**What the exercise asks**:
Bring together every line in the data that includes "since".

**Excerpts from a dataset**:
• • • • •

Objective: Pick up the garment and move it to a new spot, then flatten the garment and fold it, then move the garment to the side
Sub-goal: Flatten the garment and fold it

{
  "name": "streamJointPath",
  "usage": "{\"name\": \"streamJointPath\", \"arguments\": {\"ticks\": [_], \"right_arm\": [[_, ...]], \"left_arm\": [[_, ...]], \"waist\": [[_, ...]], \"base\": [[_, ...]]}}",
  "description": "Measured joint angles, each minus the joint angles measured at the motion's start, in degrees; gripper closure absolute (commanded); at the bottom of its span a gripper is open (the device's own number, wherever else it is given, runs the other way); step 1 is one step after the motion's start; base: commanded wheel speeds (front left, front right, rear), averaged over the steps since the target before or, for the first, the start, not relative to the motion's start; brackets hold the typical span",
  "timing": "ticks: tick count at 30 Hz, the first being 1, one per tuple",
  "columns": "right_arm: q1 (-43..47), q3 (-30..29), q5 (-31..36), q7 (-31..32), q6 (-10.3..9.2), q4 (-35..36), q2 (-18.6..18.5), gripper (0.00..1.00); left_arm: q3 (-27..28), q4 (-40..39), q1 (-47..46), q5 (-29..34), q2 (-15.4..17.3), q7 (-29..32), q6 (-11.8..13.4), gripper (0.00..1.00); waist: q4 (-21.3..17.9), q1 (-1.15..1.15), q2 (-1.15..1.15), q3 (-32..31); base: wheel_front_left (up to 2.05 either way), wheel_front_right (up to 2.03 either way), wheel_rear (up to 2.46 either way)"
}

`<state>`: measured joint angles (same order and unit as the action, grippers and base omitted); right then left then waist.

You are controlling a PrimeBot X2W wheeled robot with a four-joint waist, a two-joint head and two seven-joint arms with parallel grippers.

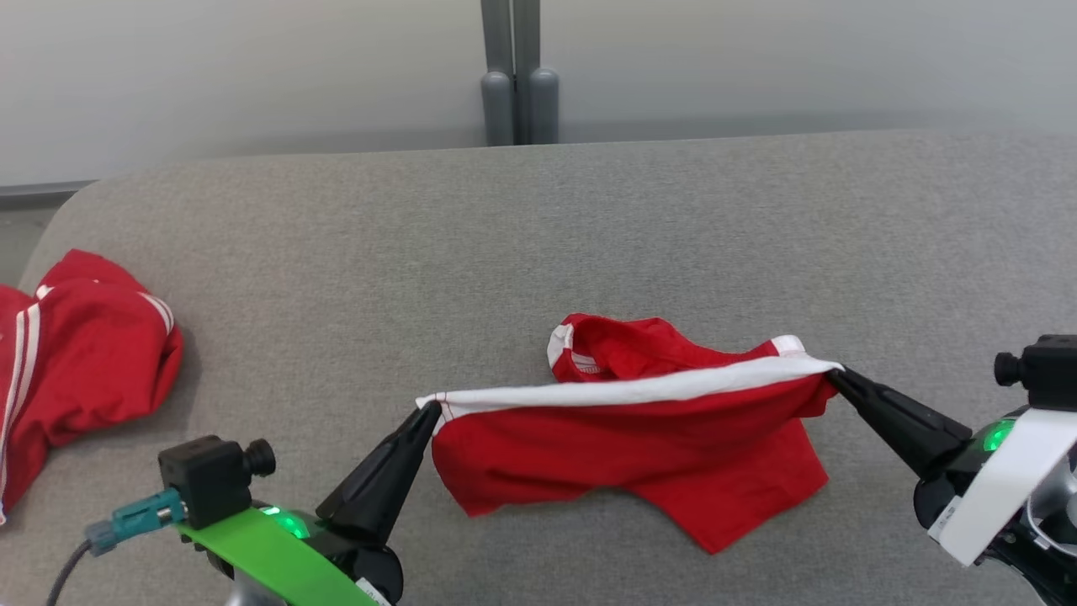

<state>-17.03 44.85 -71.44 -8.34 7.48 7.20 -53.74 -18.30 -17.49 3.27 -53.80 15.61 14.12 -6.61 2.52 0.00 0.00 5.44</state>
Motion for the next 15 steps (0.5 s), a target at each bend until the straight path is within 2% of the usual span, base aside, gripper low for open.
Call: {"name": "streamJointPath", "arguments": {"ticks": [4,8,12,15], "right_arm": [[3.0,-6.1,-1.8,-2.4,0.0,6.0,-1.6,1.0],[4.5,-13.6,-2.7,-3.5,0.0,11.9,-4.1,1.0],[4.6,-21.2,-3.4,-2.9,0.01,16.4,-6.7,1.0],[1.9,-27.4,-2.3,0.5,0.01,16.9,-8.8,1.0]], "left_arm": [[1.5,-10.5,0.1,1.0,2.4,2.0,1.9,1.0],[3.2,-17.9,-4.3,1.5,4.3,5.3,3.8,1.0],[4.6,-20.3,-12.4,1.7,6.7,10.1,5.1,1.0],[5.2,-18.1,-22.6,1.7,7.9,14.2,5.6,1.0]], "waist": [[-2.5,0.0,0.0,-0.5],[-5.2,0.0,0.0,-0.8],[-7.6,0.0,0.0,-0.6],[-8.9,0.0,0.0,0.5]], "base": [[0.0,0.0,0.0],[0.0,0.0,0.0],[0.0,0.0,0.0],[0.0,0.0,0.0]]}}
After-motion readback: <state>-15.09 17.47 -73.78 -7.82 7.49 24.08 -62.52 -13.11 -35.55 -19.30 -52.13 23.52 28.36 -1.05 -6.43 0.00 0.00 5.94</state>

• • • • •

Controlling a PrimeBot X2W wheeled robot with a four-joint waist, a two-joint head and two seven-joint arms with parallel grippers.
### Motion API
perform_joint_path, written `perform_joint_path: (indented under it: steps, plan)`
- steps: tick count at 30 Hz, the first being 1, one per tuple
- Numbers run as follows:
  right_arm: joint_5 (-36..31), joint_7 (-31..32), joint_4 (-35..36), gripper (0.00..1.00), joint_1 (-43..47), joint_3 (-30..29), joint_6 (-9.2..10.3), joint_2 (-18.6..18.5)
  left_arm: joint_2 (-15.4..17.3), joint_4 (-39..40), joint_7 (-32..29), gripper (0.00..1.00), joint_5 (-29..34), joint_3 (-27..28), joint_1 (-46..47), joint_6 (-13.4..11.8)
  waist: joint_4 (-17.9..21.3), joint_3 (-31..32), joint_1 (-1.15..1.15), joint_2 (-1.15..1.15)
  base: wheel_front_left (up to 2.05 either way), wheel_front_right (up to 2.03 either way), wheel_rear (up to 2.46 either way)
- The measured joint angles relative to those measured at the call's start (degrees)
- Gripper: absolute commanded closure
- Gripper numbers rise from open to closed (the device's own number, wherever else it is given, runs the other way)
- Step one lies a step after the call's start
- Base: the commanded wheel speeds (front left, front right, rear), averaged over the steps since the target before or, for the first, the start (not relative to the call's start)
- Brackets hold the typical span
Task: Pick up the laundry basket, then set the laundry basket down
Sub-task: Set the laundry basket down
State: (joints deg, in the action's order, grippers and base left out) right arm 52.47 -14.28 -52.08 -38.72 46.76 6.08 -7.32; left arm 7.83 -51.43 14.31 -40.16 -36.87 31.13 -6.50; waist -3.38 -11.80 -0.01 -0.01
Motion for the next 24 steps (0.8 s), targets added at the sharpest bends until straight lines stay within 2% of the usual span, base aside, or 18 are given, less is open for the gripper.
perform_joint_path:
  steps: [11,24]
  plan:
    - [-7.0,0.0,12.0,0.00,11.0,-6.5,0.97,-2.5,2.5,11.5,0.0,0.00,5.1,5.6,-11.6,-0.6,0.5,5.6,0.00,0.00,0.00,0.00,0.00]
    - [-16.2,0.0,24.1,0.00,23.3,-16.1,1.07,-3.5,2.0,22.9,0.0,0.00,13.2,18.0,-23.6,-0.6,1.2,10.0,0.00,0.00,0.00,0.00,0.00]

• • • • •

**Your solution**:
  "description": "Measured joint angles, each minus the joint angles measured at the motion's start, in degrees; gripper closure absolute (commanded); at the bottom of its span a gripper is open (the device's own number, wherever else it is given, runs the other way); step 1 is one step after the motion's start; base: commanded wheel speeds (front left, front right, rear), averaged over the steps since the target before or, for the first, the start, not relative to the motion's start; brackets hold the typical span",
- Base: the commanded wheel speeds (front left, front right, rear), averaged over the steps since the target before or, for the first, the start (not relative to the call's start)

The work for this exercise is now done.